**Material to process**.
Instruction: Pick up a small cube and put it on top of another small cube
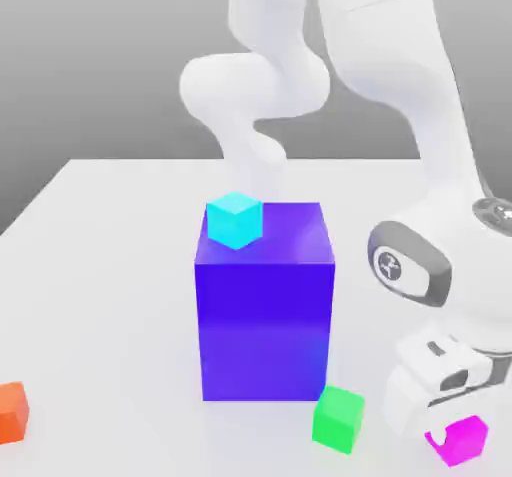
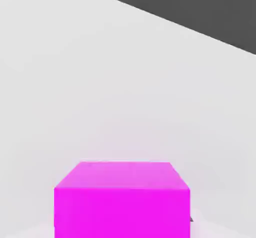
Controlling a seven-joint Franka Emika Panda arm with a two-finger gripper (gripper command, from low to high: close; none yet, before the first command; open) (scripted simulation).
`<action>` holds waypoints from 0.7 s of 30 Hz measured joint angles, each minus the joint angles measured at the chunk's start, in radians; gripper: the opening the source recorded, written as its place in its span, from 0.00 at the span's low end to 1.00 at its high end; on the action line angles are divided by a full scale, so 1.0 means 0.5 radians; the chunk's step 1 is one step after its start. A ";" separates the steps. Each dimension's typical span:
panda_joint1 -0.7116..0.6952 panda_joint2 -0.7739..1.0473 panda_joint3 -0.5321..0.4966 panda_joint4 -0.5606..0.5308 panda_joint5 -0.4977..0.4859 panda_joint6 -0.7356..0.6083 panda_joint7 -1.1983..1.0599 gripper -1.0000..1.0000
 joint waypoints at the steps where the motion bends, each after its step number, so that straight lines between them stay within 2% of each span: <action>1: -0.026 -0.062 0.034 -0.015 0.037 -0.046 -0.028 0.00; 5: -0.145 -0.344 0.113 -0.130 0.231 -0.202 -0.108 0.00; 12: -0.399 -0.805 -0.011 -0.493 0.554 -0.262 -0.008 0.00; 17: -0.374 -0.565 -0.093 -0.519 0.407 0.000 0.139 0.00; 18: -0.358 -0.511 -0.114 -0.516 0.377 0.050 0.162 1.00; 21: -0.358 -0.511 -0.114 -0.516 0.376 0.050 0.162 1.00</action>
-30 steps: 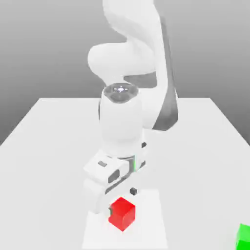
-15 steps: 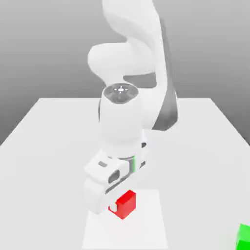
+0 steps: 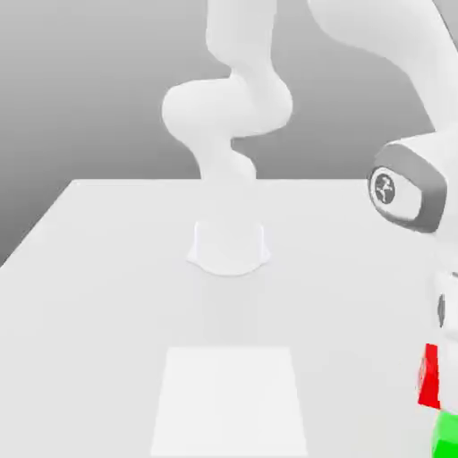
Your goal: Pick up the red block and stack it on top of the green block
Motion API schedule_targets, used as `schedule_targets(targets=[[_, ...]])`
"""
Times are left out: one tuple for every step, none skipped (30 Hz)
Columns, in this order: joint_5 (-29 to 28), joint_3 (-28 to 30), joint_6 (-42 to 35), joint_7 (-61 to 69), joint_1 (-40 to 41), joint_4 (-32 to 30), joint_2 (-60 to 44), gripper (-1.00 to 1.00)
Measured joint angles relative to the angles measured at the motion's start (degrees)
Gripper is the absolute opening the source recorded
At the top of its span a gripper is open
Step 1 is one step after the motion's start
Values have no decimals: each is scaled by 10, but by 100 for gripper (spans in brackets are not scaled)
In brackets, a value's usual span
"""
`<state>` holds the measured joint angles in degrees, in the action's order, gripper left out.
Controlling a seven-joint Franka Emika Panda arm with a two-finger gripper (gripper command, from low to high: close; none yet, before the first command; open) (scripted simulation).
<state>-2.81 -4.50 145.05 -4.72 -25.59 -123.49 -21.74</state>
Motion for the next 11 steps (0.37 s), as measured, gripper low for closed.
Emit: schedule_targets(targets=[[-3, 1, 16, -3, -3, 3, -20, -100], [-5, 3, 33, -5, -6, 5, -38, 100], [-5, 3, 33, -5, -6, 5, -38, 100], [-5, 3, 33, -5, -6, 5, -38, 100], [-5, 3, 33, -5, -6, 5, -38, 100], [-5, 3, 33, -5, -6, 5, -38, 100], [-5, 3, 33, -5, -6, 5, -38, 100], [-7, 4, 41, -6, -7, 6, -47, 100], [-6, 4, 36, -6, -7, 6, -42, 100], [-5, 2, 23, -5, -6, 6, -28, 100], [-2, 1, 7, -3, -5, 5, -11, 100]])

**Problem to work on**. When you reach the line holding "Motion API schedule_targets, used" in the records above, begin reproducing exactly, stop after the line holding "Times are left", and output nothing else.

**Problem solution**.
Motion API schedule_targets, used as `schedule_targets(targets=[[_, ...]])`
"""
Times are left out: one tuple for every step, none skipped (30 Hz)

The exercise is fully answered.